İletişim konusuna ilişkin bu sorularımızın yanıtlarının dışında, ülkedeki durum, temel kadroların ve organların durumu, hangi alanlarda ne gibi gelişme ve sorunların yaşandığına dair bilgi, vb. vb. hakkında bugüne dek defalarca yazdık, fakat yanıt alamadık. Her şey bir yana, Hacı Baba’ya dönük olarak hazırlanması gereken rap sırasında bu bilgilere ne denli ihtiyaç olduğu açık ve ortada. Onun için, en kısa zamanda ülkedeki durumun bütününe ilişkin ayrıntılı bir rapor bekliyoruz.

II-) Sizlere ekte Hacı Baba’ya dönük olarak hazırladığımız genel rap’un üç bölümü ile YD çalışmasına ilişkin karar tasarısı taslağını, ayrı ayrı dosyalar halinde gönderiyoruz.

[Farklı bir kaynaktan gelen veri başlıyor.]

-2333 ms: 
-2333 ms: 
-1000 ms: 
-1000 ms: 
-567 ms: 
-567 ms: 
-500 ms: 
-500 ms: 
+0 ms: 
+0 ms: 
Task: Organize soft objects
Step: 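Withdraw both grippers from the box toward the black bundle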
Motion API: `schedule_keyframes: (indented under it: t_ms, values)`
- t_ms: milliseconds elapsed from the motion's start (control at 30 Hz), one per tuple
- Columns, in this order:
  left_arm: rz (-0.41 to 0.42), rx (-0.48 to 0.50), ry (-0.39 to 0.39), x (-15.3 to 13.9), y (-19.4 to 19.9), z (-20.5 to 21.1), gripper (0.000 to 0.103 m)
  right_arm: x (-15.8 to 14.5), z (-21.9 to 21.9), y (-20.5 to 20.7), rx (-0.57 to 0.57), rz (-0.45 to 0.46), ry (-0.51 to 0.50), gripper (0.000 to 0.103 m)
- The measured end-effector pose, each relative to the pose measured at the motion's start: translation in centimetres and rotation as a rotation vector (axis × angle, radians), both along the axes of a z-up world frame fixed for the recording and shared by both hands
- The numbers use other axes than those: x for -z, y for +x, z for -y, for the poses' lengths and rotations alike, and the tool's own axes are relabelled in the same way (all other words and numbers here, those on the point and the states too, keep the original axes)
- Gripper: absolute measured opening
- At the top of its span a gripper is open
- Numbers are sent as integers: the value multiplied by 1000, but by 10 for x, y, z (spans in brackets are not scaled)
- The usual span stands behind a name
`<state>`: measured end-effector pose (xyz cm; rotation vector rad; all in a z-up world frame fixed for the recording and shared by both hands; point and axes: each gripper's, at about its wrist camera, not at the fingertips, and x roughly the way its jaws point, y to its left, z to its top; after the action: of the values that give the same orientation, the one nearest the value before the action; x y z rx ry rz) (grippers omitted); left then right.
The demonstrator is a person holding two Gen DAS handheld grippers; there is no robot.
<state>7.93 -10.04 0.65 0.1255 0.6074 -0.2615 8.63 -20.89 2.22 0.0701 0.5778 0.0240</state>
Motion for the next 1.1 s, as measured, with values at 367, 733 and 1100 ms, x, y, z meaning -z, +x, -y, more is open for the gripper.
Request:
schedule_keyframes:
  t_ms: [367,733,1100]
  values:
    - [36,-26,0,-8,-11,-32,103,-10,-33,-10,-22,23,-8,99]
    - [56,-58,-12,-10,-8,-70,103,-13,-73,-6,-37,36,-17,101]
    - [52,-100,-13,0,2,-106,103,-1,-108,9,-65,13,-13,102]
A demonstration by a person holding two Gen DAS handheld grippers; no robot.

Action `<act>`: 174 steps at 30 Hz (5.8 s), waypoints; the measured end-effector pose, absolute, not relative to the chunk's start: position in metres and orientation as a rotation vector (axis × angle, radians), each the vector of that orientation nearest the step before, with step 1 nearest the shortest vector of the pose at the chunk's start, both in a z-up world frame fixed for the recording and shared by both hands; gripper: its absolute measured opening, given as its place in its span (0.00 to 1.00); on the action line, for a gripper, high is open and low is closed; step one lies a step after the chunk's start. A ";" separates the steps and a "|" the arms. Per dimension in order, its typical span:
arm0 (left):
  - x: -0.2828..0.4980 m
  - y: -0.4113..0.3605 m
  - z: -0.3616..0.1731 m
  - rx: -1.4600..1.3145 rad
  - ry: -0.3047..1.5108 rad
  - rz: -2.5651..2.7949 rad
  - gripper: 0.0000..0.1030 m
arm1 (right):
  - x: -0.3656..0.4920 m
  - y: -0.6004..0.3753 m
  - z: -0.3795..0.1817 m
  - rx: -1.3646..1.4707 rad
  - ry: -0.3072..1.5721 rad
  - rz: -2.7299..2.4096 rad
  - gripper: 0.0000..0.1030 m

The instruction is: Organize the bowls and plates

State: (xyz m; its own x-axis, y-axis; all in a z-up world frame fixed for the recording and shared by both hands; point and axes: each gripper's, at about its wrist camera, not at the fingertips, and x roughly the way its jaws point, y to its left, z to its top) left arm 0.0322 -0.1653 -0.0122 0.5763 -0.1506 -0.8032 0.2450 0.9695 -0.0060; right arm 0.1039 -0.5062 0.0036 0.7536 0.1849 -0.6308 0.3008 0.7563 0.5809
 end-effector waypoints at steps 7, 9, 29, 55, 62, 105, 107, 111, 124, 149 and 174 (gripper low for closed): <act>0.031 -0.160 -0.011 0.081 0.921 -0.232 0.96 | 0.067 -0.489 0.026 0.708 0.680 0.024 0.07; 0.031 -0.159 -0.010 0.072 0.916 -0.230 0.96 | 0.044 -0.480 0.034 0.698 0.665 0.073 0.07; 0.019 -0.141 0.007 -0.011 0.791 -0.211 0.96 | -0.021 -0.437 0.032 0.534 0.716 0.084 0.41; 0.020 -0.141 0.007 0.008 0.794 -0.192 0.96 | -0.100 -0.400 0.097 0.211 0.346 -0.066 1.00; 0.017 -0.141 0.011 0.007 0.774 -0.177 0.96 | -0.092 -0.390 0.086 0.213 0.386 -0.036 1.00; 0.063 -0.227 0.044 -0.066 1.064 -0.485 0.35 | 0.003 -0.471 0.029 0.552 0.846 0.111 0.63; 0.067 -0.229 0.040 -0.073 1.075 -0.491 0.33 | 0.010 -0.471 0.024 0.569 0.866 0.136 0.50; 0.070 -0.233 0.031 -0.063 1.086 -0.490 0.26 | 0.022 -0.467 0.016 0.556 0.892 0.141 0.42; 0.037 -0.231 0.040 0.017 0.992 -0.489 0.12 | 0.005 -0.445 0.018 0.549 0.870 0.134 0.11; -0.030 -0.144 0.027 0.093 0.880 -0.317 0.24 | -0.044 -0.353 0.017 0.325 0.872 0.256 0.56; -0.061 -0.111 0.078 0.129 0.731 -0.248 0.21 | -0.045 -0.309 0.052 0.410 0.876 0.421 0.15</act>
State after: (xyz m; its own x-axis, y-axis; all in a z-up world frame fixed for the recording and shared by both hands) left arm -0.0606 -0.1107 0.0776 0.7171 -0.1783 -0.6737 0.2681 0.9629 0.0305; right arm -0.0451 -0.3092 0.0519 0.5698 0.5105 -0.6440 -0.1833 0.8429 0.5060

YD karar tasarısından da görebileceğiniz üzere, özel gündem maddesi olmasında gerek gördüğümüz konulardaki tasarıların, sözü fazla uzatmayan kısa ve vurucu metinler olmasının daha işlevli olacağı görüşündeyiz. Taslak onun için kısa tutulmuştur. Sizlerden gelecek değerlendirme, eleştiri ve öneriler ışığında son şekli verilir.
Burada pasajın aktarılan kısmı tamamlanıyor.